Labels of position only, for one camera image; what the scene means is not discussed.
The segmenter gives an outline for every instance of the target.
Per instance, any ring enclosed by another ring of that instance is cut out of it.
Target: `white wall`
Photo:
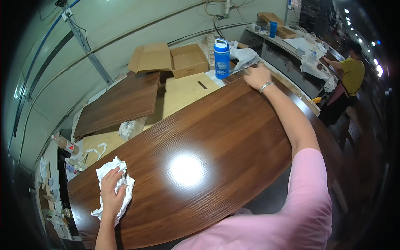
[[[234,2],[239,6],[250,1],[235,0]],[[141,24],[197,2],[198,0],[81,0],[72,8],[72,12],[77,24],[87,30],[90,46],[95,48]],[[54,9],[54,3],[55,0],[48,0],[44,3],[41,8],[43,17]],[[219,2],[211,3],[208,7],[208,12],[222,14],[223,5],[224,3]],[[256,15],[261,11],[273,12],[283,20],[286,8],[286,0],[255,0],[240,7],[239,11],[244,22],[252,22],[257,19]],[[39,13],[37,13],[28,25],[18,45],[10,77],[7,80],[5,109],[3,112],[3,121],[5,122],[2,123],[2,129],[7,142],[10,140],[18,105],[18,98],[14,97],[17,85],[18,83],[21,85],[23,82],[22,79],[27,74],[36,50],[60,13],[61,9],[58,8],[44,21],[40,21]],[[233,9],[230,11],[228,19],[217,21],[217,26],[237,24],[243,21],[238,11]],[[213,28],[212,17],[204,12],[204,7],[201,5],[114,42],[98,51],[96,56],[109,75],[115,78],[119,73],[127,72],[125,65],[128,63],[136,46],[150,42],[171,42],[211,28]],[[222,32],[228,40],[238,40],[244,29],[245,26],[240,26],[223,30]],[[68,32],[70,32],[68,24],[61,19],[38,55],[27,81],[28,88],[47,56]],[[40,78],[32,97],[35,97],[54,75],[82,55],[84,53],[76,38],[72,38],[49,64]],[[88,59],[84,59],[56,78],[42,92],[34,104],[28,120],[21,164],[34,169],[34,163],[50,133],[67,114],[68,110],[82,97],[85,98],[81,102],[87,102],[91,96],[106,86],[106,83]],[[25,103],[19,121],[17,137],[13,138],[12,141],[10,154],[15,159],[18,159],[22,129],[29,107],[30,103]]]

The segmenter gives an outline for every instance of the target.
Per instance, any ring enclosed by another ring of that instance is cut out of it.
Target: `blue cable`
[[[70,8],[73,7],[73,6],[74,6],[77,2],[79,2],[79,1],[80,1],[80,0],[76,0],[76,1],[73,2],[69,7],[70,7]],[[54,29],[54,27],[56,26],[57,22],[58,22],[60,19],[61,19],[61,15],[56,19],[56,21],[55,21],[55,22],[53,23],[53,25],[50,27],[50,29],[49,29],[49,31],[47,32],[46,36],[44,37],[42,43],[40,44],[38,50],[36,51],[36,54],[35,54],[35,56],[33,57],[32,63],[31,63],[30,66],[29,66],[28,73],[26,74],[26,78],[25,78],[25,81],[24,81],[24,86],[22,87],[21,98],[20,98],[20,100],[18,101],[17,113],[15,114],[14,126],[13,126],[12,133],[11,133],[10,143],[8,144],[7,154],[10,152],[11,142],[12,142],[12,138],[13,138],[13,136],[14,136],[14,127],[15,127],[15,124],[16,124],[16,122],[17,122],[18,110],[20,109],[20,106],[21,106],[22,97],[23,97],[24,91],[25,91],[25,89],[26,89],[26,82],[28,81],[28,77],[29,77],[29,75],[30,75],[30,71],[32,70],[33,64],[35,63],[36,58],[38,57],[38,54],[39,54],[40,50],[42,49],[44,42],[46,41],[46,39],[48,38],[48,36],[50,35],[50,33],[52,32],[52,30]]]

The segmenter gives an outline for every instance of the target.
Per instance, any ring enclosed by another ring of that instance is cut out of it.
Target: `box lid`
[[[153,43],[136,47],[128,69],[135,73],[171,71],[172,57],[166,43]]]
[[[272,12],[259,12],[257,16],[261,17],[261,19],[264,20],[265,22],[270,22],[270,21],[277,22],[278,27],[283,27],[285,25],[284,21],[282,21],[282,19],[280,19]]]

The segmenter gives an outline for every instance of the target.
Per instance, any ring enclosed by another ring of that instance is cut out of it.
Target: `pink shirt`
[[[319,151],[307,148],[293,159],[282,210],[228,217],[173,249],[325,249],[331,226],[324,159]]]

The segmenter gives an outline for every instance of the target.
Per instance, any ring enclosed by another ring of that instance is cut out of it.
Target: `sleeve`
[[[340,62],[340,65],[342,66],[343,72],[347,73],[349,71],[351,71],[351,66],[352,66],[352,59],[351,58],[347,58],[344,61]]]
[[[325,216],[332,215],[325,162],[318,150],[306,148],[294,156],[288,197],[282,210],[296,214],[312,214],[317,210]]]

..............................

Directions for this task => Exact copies of the entries above are needed, without their pictures.

Task response =>
Labels of position only, for one camera image; what the scene means is not discussed.
The segmenter gives an outline for every instance of the target.
Per instance, any ring enclosed by another ring of that instance is cut out of it.
Target: `white wall`
Photo:
[[[234,2],[239,6],[250,1],[235,0]],[[141,24],[197,2],[198,0],[81,0],[72,8],[72,12],[77,24],[87,30],[90,46],[95,48]],[[54,9],[54,3],[55,0],[48,0],[44,3],[41,8],[43,17]],[[219,2],[211,3],[208,7],[208,12],[222,14],[223,5],[224,3]],[[256,15],[261,11],[273,12],[283,20],[286,8],[286,0],[255,0],[240,7],[239,11],[244,22],[252,22],[257,19]],[[39,13],[37,13],[28,25],[18,45],[10,77],[7,80],[5,109],[3,112],[3,121],[5,122],[2,123],[2,129],[7,142],[10,140],[18,105],[18,98],[14,97],[17,85],[18,83],[21,85],[23,82],[22,79],[27,74],[36,50],[60,13],[61,9],[58,8],[44,21],[40,21]],[[233,9],[230,11],[228,19],[217,21],[217,26],[237,24],[243,21],[238,11]],[[213,28],[212,17],[204,12],[204,7],[201,5],[114,42],[98,51],[96,56],[109,75],[115,78],[119,73],[127,72],[125,65],[128,63],[136,46],[150,42],[171,42],[211,28]],[[222,32],[228,40],[238,40],[244,29],[245,26],[240,26],[223,30]],[[68,32],[70,32],[68,24],[61,19],[38,55],[27,81],[28,88],[47,56]],[[40,78],[32,97],[35,97],[54,75],[82,55],[84,53],[76,38],[72,38],[49,64]],[[88,59],[84,59],[56,78],[42,92],[34,104],[28,120],[21,164],[34,169],[34,163],[50,133],[67,114],[68,110],[82,97],[85,98],[81,102],[87,102],[91,96],[106,86],[106,83]],[[25,103],[19,121],[17,137],[13,138],[12,141],[10,154],[15,159],[18,159],[22,129],[29,107],[30,103]]]

The segmenter gives an outline for every instance of the target.
Per instance, any ring enclosed by another ring of that instance is cut out of it.
Target: `blue cable`
[[[70,8],[73,7],[73,6],[74,6],[77,2],[79,2],[79,1],[80,1],[80,0],[76,0],[76,1],[73,2],[69,7],[70,7]],[[54,29],[54,27],[56,26],[57,22],[58,22],[60,19],[61,19],[61,15],[56,19],[56,21],[55,21],[55,22],[53,23],[53,25],[50,27],[50,29],[49,29],[49,31],[47,32],[46,36],[44,37],[42,43],[40,44],[38,50],[36,51],[36,54],[35,54],[35,56],[33,57],[32,63],[31,63],[30,66],[29,66],[28,73],[26,74],[26,78],[25,78],[25,81],[24,81],[24,86],[22,87],[21,98],[20,98],[20,100],[18,101],[17,113],[15,114],[14,126],[13,126],[12,133],[11,133],[10,143],[8,144],[7,154],[10,152],[11,142],[12,142],[12,138],[13,138],[13,136],[14,136],[14,127],[15,127],[15,124],[16,124],[16,122],[17,122],[18,110],[20,109],[20,106],[21,106],[22,97],[23,97],[24,91],[25,91],[25,89],[26,89],[26,82],[28,81],[28,77],[29,77],[29,75],[30,75],[30,71],[32,70],[33,64],[35,63],[36,58],[38,57],[38,54],[39,54],[40,50],[42,49],[44,42],[46,41],[46,39],[48,38],[48,36],[50,35],[50,33],[52,32],[52,30]]]

The segmenter gives an outline for every instance of the target.
Per instance, any ring enclosed by another ring of that instance is cut out of it.
Target: `box lid`
[[[153,43],[136,47],[128,69],[135,73],[171,71],[172,57],[166,43]]]
[[[272,12],[259,12],[257,16],[261,17],[261,19],[264,20],[265,22],[270,22],[270,21],[277,22],[278,27],[283,27],[285,25],[284,21],[282,21],[282,19],[280,19]]]

The segmenter gives an outline for every instance of the target.
Per instance, any ring enclosed by another ring of that instance is cut out of it.
Target: `pink shirt`
[[[319,151],[307,148],[293,159],[282,210],[228,217],[173,249],[325,249],[331,226],[324,159]]]

The segmenter gives an outline for every instance of the target.
Per instance, any ring enclosed by another ring of that instance is cut out of it.
Target: `sleeve`
[[[340,62],[340,65],[342,66],[343,72],[347,73],[349,71],[351,71],[351,66],[352,66],[352,59],[351,58],[347,58],[344,61]]]
[[[325,216],[332,215],[325,162],[318,150],[306,148],[294,156],[288,197],[282,210],[296,214],[312,214],[317,210]]]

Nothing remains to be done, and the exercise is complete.